Lo stesso discorso vale per la casa editrice, che ha bisogno di un innesto di modernità che le permetta di competere con l’e-commerce. «Qualche tempo fa», racconta Mazzariol, «mi ha telefonato il direttore di un centro culturale di Milano per informarsi su Lettere a Olga di Vaclav Havel, un testo fondamentale dell’ex presidente ceco che fa parte del nostro catalogo. Voleva farne leggere dei brani in piazza Duomo e mi chiedeva se avevo in mente di ripubblicare il libro. Credeva fosse esaurito, mentre ne abbiamo ancora diverse copie. Capisce? Il nostro catalogo è ricco di perle, ma non riusciamo a promuoverle». Ecco l’impasse di Santi Quaranta che, dopo aver lanciato alcuni nuovi autori e vinto premi letterari, continua a ottenere riconoscimenti e successi. Il silenzio di Veronika di Maria Pia De Conto, un romanzo che narra la misteriosa scomparsa di una donna che lascia marito e figlia mentre cade il Muro di Berlino, è entrato nella cinquina del Premio Chianti, in competizione con marchi come Feltrinelli e Sellerio.

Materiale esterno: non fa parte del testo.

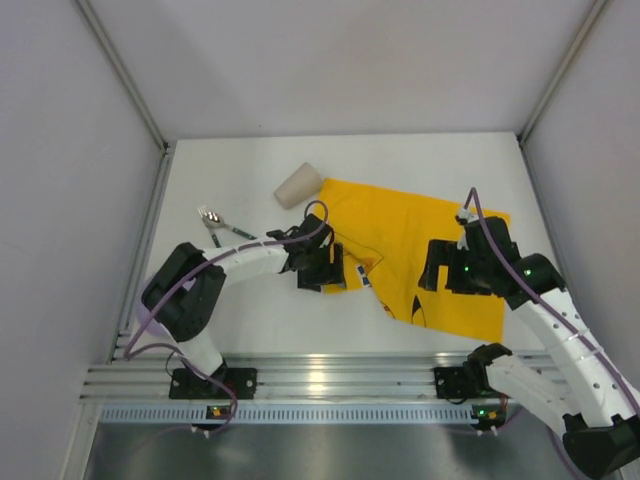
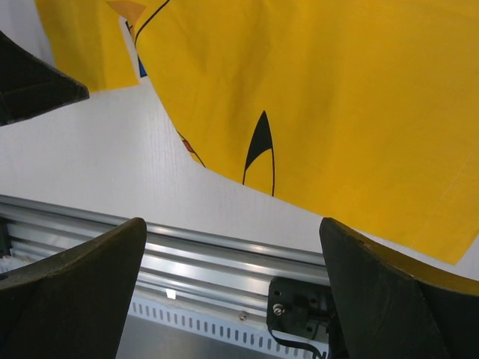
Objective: Set the dinner table for one person
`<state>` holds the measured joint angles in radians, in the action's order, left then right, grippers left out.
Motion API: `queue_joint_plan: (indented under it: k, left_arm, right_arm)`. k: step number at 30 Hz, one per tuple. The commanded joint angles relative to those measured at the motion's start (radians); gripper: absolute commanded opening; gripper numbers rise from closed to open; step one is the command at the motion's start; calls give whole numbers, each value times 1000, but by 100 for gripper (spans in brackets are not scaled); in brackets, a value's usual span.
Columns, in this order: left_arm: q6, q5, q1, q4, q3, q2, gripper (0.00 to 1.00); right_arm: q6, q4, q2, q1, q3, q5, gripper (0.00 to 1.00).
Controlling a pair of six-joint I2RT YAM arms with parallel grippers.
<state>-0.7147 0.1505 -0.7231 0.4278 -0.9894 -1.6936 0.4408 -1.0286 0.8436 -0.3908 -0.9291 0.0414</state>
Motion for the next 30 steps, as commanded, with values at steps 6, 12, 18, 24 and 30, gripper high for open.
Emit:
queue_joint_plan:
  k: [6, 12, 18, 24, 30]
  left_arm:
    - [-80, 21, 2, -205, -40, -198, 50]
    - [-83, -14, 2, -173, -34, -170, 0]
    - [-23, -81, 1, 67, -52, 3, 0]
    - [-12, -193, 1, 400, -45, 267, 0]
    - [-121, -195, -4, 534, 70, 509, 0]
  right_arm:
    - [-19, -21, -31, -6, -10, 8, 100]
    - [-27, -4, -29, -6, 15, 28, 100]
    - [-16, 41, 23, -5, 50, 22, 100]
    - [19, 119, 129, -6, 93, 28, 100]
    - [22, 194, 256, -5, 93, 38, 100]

Sono ulteriori conferme, ce ne fosse bisogno, della qualità del lavoro di Mazzariol. Santi Quaranta è un’etichetta con un carattere culturale chiaro ma garbato, che s’iscrive nel filone «dell’umanesimo cristiano senza essere clericale», sottolinea l’appassionato editore. «La Chiesa ha originato le cattedrali ma anche le sagre. Pur tra tante angustie, ha avuto attenzione per i colori del quotidiano, della persona e del creato. La nostra casa riflette questa sensibilità con una vena simpaticamente guareschiana, orgogliosa anche del Leone di san Marco della Serenissima che era aperta ai paesi della Mitteleuropa, dell’Adriatico e del Mediterraneo. Purtroppo, con il passare degli anni, le mie energie sono divenute inadeguate a un mondo che cambia velocemente. Sono pronto a passare la mano. Spero a un giovane editore che la porti avanti, con nuove idee e nuove visioni, ma rispettandone la storia. Finora però la risposta della città, anche delle alte cariche, è stata piuttosto tiepida». Auguriamoci che qualcuno si faccia avanti. Sarebbe triste che un patrimonio così andasse perduto.